[Recorded data]

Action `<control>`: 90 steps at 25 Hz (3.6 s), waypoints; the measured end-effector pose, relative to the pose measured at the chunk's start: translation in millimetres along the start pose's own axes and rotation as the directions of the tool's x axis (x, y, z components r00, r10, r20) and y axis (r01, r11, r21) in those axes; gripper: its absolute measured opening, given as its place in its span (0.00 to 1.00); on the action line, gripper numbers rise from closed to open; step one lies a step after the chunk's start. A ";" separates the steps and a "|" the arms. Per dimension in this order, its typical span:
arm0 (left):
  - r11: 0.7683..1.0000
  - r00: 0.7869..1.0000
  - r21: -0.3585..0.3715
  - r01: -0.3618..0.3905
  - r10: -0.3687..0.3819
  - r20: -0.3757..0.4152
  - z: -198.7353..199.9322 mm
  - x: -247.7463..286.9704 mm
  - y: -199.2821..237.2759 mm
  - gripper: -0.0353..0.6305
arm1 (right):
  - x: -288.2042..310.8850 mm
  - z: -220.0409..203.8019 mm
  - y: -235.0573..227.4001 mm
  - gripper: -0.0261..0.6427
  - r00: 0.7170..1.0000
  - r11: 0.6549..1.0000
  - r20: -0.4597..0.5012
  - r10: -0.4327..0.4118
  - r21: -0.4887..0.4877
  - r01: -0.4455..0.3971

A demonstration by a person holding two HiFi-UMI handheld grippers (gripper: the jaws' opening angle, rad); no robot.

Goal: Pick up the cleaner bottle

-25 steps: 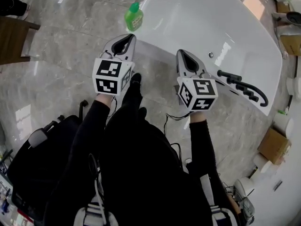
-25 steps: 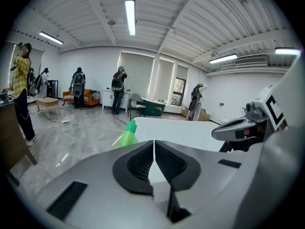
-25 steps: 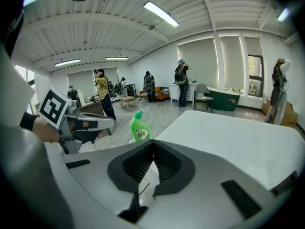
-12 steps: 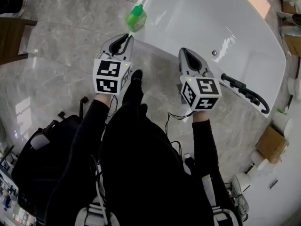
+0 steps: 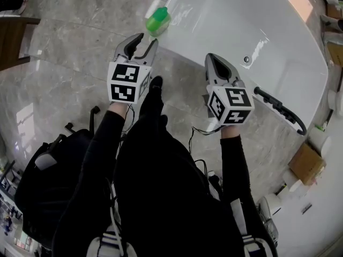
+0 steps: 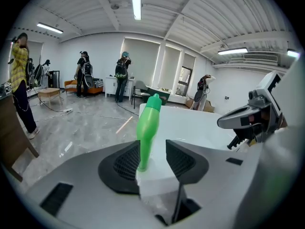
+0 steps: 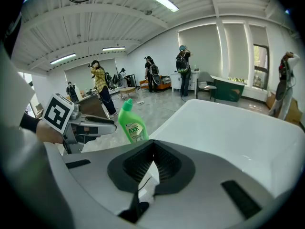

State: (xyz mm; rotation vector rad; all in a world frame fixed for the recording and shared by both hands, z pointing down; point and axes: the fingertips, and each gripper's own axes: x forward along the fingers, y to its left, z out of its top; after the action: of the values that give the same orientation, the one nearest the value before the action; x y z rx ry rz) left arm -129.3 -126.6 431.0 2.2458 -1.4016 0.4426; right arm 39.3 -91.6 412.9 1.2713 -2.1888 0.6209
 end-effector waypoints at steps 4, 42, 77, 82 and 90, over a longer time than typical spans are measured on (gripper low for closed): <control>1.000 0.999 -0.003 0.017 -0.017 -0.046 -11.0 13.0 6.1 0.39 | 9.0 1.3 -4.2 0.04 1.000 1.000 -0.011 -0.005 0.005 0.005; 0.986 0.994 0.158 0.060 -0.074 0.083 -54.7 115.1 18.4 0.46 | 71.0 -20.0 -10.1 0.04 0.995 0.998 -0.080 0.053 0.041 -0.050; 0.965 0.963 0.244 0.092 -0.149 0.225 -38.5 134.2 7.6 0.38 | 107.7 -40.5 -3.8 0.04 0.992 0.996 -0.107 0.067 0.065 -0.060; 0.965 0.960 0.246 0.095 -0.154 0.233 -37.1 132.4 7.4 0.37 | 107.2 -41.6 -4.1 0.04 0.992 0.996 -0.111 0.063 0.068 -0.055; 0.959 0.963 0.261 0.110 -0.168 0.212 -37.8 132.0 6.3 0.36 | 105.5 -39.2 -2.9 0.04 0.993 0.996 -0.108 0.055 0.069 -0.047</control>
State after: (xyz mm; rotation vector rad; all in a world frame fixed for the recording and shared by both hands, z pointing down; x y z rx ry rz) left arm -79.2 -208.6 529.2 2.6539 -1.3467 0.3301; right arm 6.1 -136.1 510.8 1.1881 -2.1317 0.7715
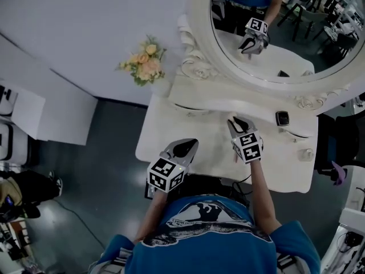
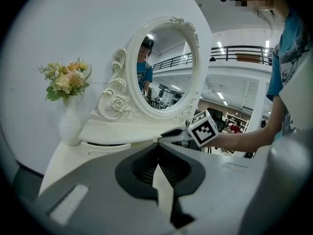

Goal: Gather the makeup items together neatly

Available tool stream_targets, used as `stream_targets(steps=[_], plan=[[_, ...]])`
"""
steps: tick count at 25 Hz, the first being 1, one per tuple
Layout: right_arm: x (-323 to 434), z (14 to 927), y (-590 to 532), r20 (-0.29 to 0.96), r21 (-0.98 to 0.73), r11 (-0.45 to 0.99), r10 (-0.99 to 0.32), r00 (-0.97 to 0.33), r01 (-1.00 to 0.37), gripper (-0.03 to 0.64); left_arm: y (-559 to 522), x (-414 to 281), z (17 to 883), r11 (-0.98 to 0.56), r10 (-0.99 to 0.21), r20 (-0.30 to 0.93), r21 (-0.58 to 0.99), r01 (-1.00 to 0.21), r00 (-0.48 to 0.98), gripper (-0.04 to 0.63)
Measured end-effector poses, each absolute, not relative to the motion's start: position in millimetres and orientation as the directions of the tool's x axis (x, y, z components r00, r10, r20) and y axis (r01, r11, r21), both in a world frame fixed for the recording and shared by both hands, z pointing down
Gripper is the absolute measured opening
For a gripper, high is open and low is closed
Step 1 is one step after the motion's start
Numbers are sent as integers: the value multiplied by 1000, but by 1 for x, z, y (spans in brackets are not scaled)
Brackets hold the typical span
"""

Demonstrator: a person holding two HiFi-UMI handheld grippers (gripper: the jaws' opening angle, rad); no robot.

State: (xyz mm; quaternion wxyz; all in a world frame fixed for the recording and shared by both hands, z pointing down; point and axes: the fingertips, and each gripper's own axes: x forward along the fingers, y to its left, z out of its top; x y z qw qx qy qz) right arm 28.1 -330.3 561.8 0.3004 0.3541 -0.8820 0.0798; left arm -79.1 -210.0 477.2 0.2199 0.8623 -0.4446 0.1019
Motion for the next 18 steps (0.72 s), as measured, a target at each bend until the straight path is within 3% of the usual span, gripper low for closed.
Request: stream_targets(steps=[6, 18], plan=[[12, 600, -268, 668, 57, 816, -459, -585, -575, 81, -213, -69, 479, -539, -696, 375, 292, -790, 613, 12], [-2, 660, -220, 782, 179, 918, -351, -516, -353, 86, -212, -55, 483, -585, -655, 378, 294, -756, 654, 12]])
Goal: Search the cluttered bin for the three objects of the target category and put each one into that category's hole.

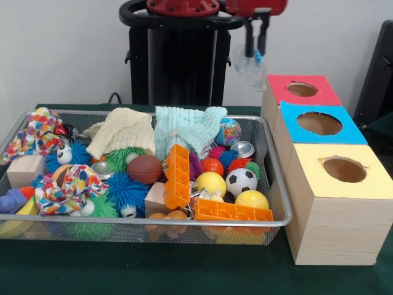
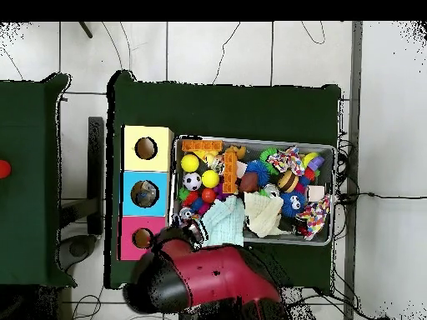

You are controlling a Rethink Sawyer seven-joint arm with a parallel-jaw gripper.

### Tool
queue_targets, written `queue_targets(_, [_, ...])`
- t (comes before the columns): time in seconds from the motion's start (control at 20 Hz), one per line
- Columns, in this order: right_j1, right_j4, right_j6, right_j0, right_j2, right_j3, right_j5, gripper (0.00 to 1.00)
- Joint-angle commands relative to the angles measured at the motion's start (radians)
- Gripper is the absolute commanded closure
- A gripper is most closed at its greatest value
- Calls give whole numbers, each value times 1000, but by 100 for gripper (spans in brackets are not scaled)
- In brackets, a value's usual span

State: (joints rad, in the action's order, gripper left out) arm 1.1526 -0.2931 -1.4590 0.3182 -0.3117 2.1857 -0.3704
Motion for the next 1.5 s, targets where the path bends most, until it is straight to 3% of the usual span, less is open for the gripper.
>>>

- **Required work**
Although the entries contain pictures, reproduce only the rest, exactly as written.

- **Output for this exercise**
Action `<control>`: 90 steps at 25 Hz (3.6 s), waypoints; the measured end-effector pose, relative to the pose measured at the chunk's start: translation in millimetres along the start pose's own axes and rotation as the directions of the tool's x axis (x, y, z components r00, r10, r20) and y axis (r01, r11, r21) in those axes; gripper: its absolute measured opening, given as its place in its span (0.00 to 1.00); on the action line, gripper numbers rise from closed to open; step one lies a step after the chunk's start. A ";" separates the steps and a "|" the arms. Per dimension in this order, its typical span:
arm0 (left):
  - r11: 0.7683..1.0000
  - r00: 0.7869..1.0000
  - r21: -0.3585..0.3715
  - r01: -0.3618..0.3905
  - r10: -0.3687..0.3819
  - r20: -0.3757..0.4152
  - z: -198.7353..199.9322 mm
  - x: -247.7463..286.9704 mm
  - y: -199.2821..237.2759 mm
  - gripper: -0.0353..0.6305
arm1 (right):
  - x: -288.2042..310.8850 mm
  - z: -220.0409..203.8019 mm
  - y: -235.0573..227.4001 mm
  - gripper: -0.0261..0.6427
  - r00: 0.7170..1.0000
  - r11: 0.6549..1.0000
  - r20: -0.4597..0.5012
  - r10: -0.4327..0.4118
  - r21: -0.4887..0.4877
  - r01: -0.4455..0.3971

A demonstration by a person holding two HiFi-UMI handheld grippers (gripper: the jaws' opening angle, rad); no robot.

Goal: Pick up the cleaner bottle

-25 steps: 
-25 steps: 
-25 steps: 
-12 steps: 
+0 steps: 
+0 steps: 
+0 steps: 

State: (xyz mm; rotation vector rad; all in a world frame fixed for the recording and shared by both hands, z pointing down; point and axes: the fingertips, and each gripper's own axes: x forward along the fingers, y to its left, z out of its top; after the action: of the values that give the same orientation, the one nearest the value before the action; x y z rx ry rz) left arm -129.3 -126.6 431.0 2.2458 -1.4016 0.4426; right arm 39.3 -91.6 412.9 1.2713 -2.1888 0.6209
 end-effector waypoints at steps 4, 42, 77, 82 and 90, over a longer time than typical spans are measured on (gripper low for closed): <control>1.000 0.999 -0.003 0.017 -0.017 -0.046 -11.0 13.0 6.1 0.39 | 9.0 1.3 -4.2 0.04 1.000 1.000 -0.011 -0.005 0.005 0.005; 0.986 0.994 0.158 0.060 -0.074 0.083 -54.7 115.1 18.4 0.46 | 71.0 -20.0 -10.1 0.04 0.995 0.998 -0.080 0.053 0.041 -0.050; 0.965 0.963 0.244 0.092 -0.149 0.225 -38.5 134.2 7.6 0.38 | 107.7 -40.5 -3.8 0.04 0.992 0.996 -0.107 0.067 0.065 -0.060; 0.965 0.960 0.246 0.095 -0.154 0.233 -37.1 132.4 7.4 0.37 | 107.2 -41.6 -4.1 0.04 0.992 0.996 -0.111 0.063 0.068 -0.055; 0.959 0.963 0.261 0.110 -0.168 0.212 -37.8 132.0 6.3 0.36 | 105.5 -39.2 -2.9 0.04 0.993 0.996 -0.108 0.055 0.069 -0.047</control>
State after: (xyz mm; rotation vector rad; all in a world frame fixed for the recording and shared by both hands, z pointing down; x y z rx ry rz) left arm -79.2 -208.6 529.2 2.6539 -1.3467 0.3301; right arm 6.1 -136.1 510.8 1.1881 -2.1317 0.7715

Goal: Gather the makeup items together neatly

Available tool stream_targets, used as `stream_targets(steps=[_], plan=[[_, ...]])`
"""
steps: tick count at 25 Hz, the first being 1, one per tuple
Layout: right_arm: x (-323 to 434), z (14 to 927), y (-590 to 532), r20 (-0.29 to 0.96), r21 (-0.98 to 0.73), r11 (-0.45 to 0.99), r10 (-0.99 to 0.32), r00 (-0.97 to 0.33), r01 (-1.00 to 0.37), gripper (-0.03 to 0.64); left_arm: y (-559 to 522), x (-414 to 281), z (17 to 883), r11 (-0.98 to 0.56), r10 (-0.99 to 0.21), r20 (-0.30 to 0.93), r21 (-0.58 to 0.99), r01 (-1.00 to 0.21), r00 (-0.48 to 0.98), gripper (-0.04 to 0.63)
Measured end-effector poses, each absolute, not relative to the motion's start: position in millimetres and orientation as the directions of the tool's x axis (x, y, z components r00, r10, r20) and y axis (r01, r11, r21), both in a world frame fixed for the recording and shared by both hands, z pointing down
Gripper is the absolute measured opening
For a gripper, high is open and low is closed
Step 1 is one step after the motion's start
Numbers are sent as integers: the value multiplied by 1000, but by 1 for x, z, y (spans in brackets are not scaled)
Brackets hold the typical span
"""

Demonstrator: a person holding two HiFi-UMI handheld grippers (gripper: the jaws' opening angle, rad); no robot.

State: (xyz mm; quaternion wxyz; all in a world frame fixed for the recording and shared by both hands, z pointing down; point and axes: the fingertips, and each gripper's own axes: x forward along the fingers, y to its left, z out of its top; x y z qw qx qy qz) right arm 28.1 -330.3 561.8 0.3004 0.3541 -0.8820 0.0798; left arm -79.1 -210.0 477.2 0.2199 0.8623 -0.4446 0.1019
Motion for the next 18 steps (0.72 s), as measured, a target at each bend until the straight path is within 3% of the usual span, gripper low for closed.
Request: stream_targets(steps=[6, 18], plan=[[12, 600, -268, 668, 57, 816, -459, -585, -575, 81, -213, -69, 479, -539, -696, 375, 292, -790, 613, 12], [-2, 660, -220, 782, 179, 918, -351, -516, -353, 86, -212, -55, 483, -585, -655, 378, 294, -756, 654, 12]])
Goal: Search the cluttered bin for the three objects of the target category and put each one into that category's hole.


You are controlling a Rethink Sawyer seven-joint arm with a parallel-jaw gripper.

### Tool
queue_targets, written `queue_targets(_, [_, ...])`
- t (comes before the columns): time in seconds from the motion's start (control at 20 Hz), one per line
- Columns, in this order: right_j1, right_j4, right_j6, right_j0, right_j2, right_j3, right_j5, gripper (0.00 to 1.00)
- Joint-angle commands relative to the angles measured at the motion's start (radians)
- Gripper is the absolute commanded closure
- A gripper is most closed at its greatest value
- Calls give whole numbers, each value times 1000, but by 100 for gripper (spans in brackets are not scaled)
- In brackets, a value's usual span

State: (joints rad, in the action's order, gripper left out) arm 1.1526 -0.2931 -1.4590 0.3182 -0.3117 2.1857 -0.3704
Motion for the next 1.5 s, targets where the path bends most, until it is straight to 3% of the usual span, less is open for the gripper.
>>>

That completes the answer.